Ingurgitiamo le orribili piadine e saliamo sulla seggiovia che porta in cima. Ecco lo Scoiattolo: è l'unico locale chiuso e pure in vendita. La fortuna ci perseguita. Troviamo un sasso liscio e pieno di muschio, ma inclinato a 30 gradi, e ci stendiamo il plaid: la pennichella in bilico ci voleva proprio.
Al risveglio, consci del fatto che prima o poi tutta quella gente dovrà, come noi, tornare a casa, ci rimettiamo in macchina per evitare l'ora di punta dell'esodo. Scendendo, ci accordiamo con la nostra amica di prima per cenare insieme al Pesce d'Oro a Chiusi, visto che il pranzo era andato unpo'così: dai, che Radicofani è di strada! Vedrai che bel paesino, che aria fresca: è pur sempre a ottocento metri di altezza! Imbocchiamo così la strada che da Abbadia San Salvatore conduce a Radicofani.
Giunti sulla Cassia, e pochi metri prima dell'ultimo bivio per Radicofani, quasi facciamo un frontale con un simpatico guardrail di cemento armato messo perpendicolare al senso di marcia. Strada chiusa per frana, e nessuna, ripeto nessuna precedente segnalazione. Panico. E ora? Come saliamo? Che giro dobbiamo fare? In quel momento, da una stradina imbrecciata lì a lato sbuca una macchina. Mi sbraccio e li fermo: "scusate, come si fa a salire su a Radicofani? E' questa la strada giusta?" - "Sì sì andate pure, ma dovete fare il guado." - " IL GUADO?" dico io con la faccia a punto interrogativo. La ragazza che stava seduta dietro mi fa "sì ma tranquilla, non c'è acqua: l'importante è che andate piano piano". Ci facciamo coraggio e imbocchiamo la stradina, che dire dissestata è dire poco: bombardata forse rende meglio. Procedendo a passo di nano arriviamo al fiume. Ho detto fiume non a caso: c'era acqua. Tanta. A scroscio. Maremma, e ora? Non si capiva assolutamente in quale punto fosse possibile il gesto atletico del guado perciò, imprecando contro i marani che ci avevano spinti lì, riusciamo a tornare indietro e a trovare un altro bivio per Radicofani, parecchi chilometri più su, alla faccia loro.
La sera a cena raccontiamo tutto alla nostra amica che candidamente fa: "ah sì ma noi toscani siamo così... un po' cignali... fosse capitato a me l'avrei fatto di sihuro il guado"!
Morale: se volete andare al monte Amiata andateci in un giorno infrasettimanale, col cibo appresso, e possibilmente con qualche amiho cignale toscano col pelo sul petto e lo spirito d'avventura di MacGyver :)

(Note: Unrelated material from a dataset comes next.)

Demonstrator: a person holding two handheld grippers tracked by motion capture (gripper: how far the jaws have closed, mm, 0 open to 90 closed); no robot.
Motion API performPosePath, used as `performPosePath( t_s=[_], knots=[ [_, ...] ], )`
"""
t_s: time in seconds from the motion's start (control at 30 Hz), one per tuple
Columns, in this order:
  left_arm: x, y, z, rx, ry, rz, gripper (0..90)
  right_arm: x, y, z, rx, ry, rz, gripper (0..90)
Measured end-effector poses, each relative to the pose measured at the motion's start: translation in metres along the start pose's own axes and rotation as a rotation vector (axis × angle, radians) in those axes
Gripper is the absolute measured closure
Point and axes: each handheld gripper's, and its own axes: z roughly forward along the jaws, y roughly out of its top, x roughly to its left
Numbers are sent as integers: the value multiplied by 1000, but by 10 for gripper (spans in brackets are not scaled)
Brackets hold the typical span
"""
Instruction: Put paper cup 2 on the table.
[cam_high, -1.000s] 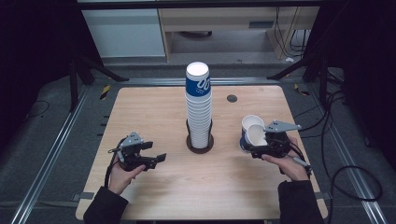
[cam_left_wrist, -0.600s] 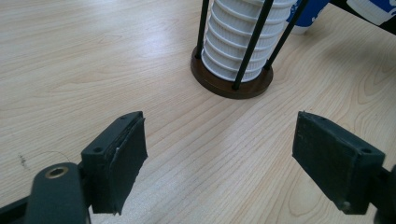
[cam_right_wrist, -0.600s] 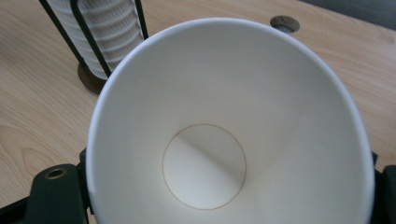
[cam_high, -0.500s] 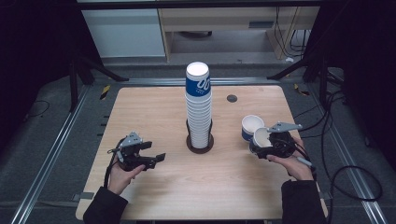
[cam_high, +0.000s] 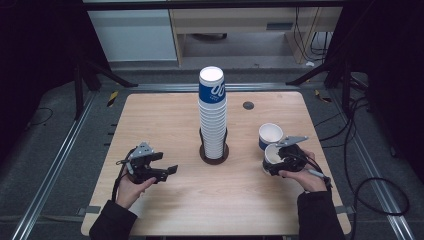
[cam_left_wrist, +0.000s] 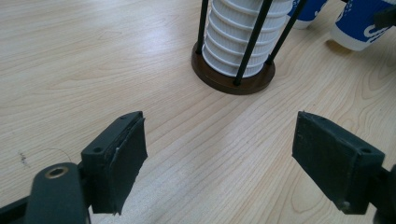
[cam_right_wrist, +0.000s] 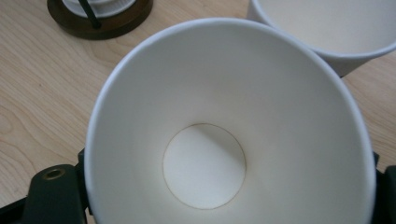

E ora, per festeggiare la fine di Caronte, ecco un'idea fresca e meravigliosa:

INSALATA DI CETRIOLO, COCOMERO E MENTA

Non è una ricetta ma una cosa buona che ha preparato il mio compagno l'altra sera. Si tagliano a cubettoni un cetriolo e un pezzo di cocomero, privato dei semi. Si condiscono con sale e olio extravergine, si aggiungono foglie di menta tritate finemente, si mescola e si mangia. Se lo gradite, sappiate che ci sta bene anche lo zenzero fresco.